The battle over whether to require food companies to label products containing genetically modified ingredients has for years pitted health and transparency activists against the monied interests behind food production.
Food companies and their trade groups spent tens of millions of dollars on state-level ballot campaigns opposing GMO labeling, successfully preventing ballot question measures in four states: California, Oregon, Washington, and Colorado.
Legislation has been introduced in dozens more states, according to the Center for Food Safety, but only three states—Vermont, Connecticut, and Maine—have passed mandatory GMO labeling laws. Vermont’s law is scheduled to go into effect in July, which has Big Food worried about the costs of producing labels for only one state—and the steep penalties for not complying. According to the Grocery Manufacturer’s Association, companies could be fined as much as $1,000 per day per unlabeled product.

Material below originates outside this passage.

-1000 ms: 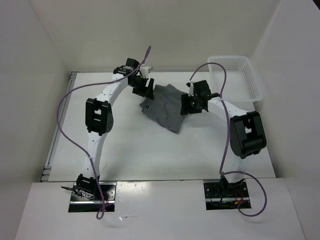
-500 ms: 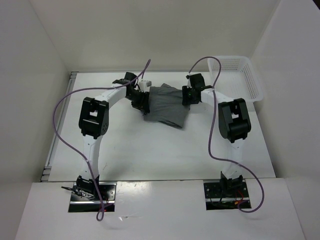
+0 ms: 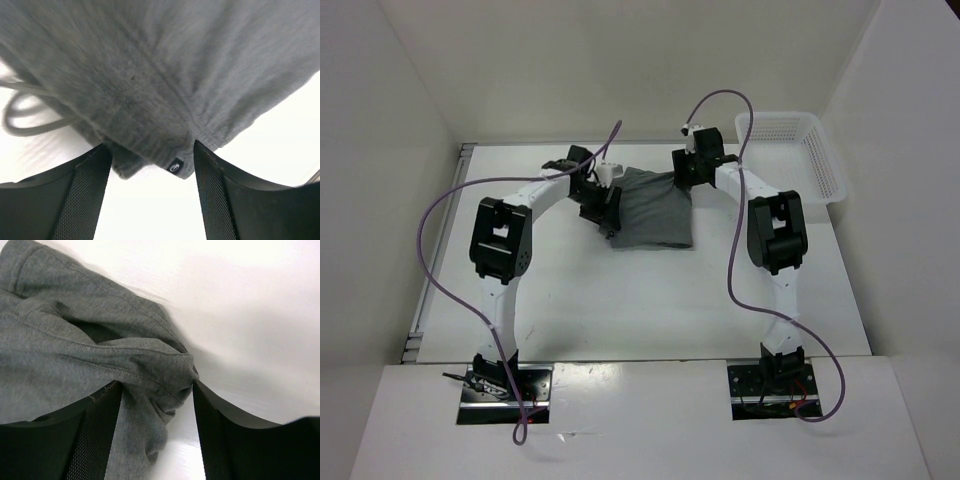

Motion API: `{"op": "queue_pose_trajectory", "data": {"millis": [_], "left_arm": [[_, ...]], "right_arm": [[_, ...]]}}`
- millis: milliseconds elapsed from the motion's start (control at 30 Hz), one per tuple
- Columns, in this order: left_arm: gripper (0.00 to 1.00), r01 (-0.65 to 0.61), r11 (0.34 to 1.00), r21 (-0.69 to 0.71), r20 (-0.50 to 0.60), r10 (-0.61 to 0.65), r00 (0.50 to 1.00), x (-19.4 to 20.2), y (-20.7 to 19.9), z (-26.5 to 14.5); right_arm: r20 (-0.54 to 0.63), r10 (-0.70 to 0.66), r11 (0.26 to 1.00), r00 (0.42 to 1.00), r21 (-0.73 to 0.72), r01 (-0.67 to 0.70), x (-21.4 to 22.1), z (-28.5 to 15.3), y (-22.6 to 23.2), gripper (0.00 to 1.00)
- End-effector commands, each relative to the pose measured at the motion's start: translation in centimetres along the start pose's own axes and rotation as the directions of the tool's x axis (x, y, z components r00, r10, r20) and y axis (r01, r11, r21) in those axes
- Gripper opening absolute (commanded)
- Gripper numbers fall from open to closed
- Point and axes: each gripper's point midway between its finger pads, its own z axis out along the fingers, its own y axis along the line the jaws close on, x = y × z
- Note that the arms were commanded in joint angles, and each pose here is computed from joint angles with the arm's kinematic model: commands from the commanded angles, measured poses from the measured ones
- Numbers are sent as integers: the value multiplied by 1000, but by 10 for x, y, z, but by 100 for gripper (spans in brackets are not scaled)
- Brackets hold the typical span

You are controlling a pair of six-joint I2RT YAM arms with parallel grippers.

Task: Fold and stack the shorts
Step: Fold the shorts

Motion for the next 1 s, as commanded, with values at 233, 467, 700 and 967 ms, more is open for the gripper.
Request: {"op": "queue_pose_trajectory", "data": {"millis": [233,467,700,967], "left_arm": [[79,-117,991,-69,271,132,954,-126,-4,-70],[83,-66,993,-102,193,85,977,-116,35,-19],[87,-53,986,-156,203,84,975,-126,63,-1],[86,-57,985,-162,197,89,976,-126,67,13]], "right_arm": [[100,-86,991,991,-95,95,-33,-92,27,70],[-94,-77,966,993,-255,50,54,-109,51,75],[-190,-50,956,980,-293,-8,103,-115,57,76],[-228,-7,954,974,-293,-62,126,-106,59,76]]}}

Most Big Food producers have lined up behind a federal bill that would make labeling GMOs voluntary while preventing states from passing their own laws pertaining to modified foods. Opponents, who call this the “Denying Americans the Right to Know (or DARK) Act,” have obviously condemned the law, which failed to make the final version of a $1.1 trillion spending bill in December.
With Congress at an impasse on GMO labeling, and with the rollout of the Vermont law looming, Agriculture Secretary Tom Vilsack has summoned labeling activists and industry representatives to a meeting this week. His goal? “To explore that [common ground]” and bring the two sides together for some sort of compromise.
“I can’t tell you whether there is,” he continued, referring to common ground.
In the meeting (which could occur as early as today), Vilsack is “going to challenge them to get this thing fixed…to avoid making food more expensive,” the Secretary told the Des Moines Register in December. He’s also said he’s worried that a patchwork of state-level labeling laws could cause “chaos in the market”—a line borrowed from industry labeling opponents.
Not every major food brand opposes mandatory GMO labeling, however. Last week, Campbell Soup became the first to announce its support for mandatory labeling, saying that it would begin to disclose the presence of genetically modified ingredients in all its products. The New York Times reported that cans of SpaghettiOs, for instance, will feature this line at the bottom of the label: “Partially produced with genetic engineering. For more information about G.M.O. ingredients, visit WhatsinMyFood.com.”
Still, despite the company’s willingness to comply with state-level regulations, Campbell executives say they prefer a law mandating the labeling standard at the federal level.
“A state-by-state patchwork of laws could be incredibly costly not only for our company but for the entire industry,” Denise Morrison, chief executive of Campbell, told the Times.